Carnival
A woman with imperfect factions and a calm gesture obsesses my thought. A septentrional painter would have situated her in the course of a familiar scene, so as to distract himself from his melancholic genius, besieged by macabre figures.
I had reached the room of the party in the company of my turbulent friends, resolved to make the shadow of my tedium fade away. We were coming from an episode, where they had risked their lives for me.
The transvestite enemies surrounded us at once, after blocking the avenues. We admired the rough and obstinate assault, the firm fist of the swordsmen. They wordlessly multiplied their mortal blows, avoiding any declaration with their voice. They backed off, broken and sulking, leaving behind the trail of their blood in the snow on the ground.

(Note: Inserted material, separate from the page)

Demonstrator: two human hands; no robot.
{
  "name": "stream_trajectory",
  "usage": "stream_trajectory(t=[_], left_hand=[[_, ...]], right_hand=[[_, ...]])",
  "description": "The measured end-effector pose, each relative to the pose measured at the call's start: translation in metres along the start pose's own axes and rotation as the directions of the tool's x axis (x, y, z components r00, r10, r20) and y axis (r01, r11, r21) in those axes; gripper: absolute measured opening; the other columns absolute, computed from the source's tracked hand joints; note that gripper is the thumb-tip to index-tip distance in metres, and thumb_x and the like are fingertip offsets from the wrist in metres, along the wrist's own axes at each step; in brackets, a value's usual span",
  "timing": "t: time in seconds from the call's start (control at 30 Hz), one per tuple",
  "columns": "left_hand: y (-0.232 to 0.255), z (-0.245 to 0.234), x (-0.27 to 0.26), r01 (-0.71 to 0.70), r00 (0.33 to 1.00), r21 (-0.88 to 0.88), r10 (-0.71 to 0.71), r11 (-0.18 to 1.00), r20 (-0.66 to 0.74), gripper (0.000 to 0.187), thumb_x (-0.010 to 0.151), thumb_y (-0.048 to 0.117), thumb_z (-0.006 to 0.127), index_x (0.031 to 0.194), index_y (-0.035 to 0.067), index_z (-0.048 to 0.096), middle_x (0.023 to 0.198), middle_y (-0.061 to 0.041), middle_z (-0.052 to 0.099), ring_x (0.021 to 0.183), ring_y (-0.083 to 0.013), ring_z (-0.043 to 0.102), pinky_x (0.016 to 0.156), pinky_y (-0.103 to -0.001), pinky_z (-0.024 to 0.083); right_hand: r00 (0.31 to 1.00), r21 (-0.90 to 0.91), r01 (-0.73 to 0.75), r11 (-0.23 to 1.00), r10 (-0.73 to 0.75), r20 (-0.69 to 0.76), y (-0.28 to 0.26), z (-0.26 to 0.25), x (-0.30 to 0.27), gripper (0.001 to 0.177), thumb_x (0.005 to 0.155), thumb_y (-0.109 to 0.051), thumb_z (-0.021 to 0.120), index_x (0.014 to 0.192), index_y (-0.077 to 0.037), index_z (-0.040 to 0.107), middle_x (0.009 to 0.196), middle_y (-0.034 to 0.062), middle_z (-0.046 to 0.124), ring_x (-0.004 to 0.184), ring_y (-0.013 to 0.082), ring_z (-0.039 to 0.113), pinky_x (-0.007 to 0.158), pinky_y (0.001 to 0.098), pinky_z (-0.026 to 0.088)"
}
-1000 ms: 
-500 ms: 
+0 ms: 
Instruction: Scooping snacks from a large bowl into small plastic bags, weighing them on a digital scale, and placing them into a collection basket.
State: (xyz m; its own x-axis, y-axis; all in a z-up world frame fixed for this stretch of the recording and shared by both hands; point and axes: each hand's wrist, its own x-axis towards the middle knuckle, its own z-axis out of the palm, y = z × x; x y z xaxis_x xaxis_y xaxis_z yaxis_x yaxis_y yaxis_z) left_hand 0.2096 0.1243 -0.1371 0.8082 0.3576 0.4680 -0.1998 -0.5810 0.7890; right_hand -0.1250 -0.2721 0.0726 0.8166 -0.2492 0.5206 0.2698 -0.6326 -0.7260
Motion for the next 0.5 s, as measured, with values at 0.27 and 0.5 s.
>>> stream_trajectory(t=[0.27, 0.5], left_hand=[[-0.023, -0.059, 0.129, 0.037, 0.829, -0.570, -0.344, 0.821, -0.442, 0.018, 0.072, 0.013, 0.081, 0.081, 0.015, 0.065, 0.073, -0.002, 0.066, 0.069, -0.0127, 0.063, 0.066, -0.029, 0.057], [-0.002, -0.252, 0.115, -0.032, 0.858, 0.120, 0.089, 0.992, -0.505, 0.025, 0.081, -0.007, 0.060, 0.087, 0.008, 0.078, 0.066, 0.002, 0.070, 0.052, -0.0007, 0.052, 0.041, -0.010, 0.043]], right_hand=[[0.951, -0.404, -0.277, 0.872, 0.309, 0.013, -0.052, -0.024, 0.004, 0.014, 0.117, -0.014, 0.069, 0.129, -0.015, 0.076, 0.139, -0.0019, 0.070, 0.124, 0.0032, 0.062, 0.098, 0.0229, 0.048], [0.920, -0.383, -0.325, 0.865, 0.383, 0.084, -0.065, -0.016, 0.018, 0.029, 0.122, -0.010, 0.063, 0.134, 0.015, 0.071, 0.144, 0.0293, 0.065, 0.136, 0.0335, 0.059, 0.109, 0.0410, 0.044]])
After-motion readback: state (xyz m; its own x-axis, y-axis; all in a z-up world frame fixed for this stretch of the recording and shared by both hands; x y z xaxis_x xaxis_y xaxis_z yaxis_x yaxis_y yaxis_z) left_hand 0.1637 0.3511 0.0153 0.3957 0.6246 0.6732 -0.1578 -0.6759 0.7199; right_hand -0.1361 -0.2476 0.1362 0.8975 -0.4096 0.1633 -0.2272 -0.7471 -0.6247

My friends, seduced by the party’s racket, left me laid out on a divan. They tried to encourage my strength by means of a stimulating potion. I ingested an unhealthy drink, a briny liquor with green reflections, the very sediment of a groaning sea, frequented by the albatrosses.
They were lost in the turning of the party.
I was glimpsing the same figure of this moment. I was suffering the grief of the septentrional artist and noticing the presence of the woman with imperfect factions and a calm gesture during a pause in the dance of the dead.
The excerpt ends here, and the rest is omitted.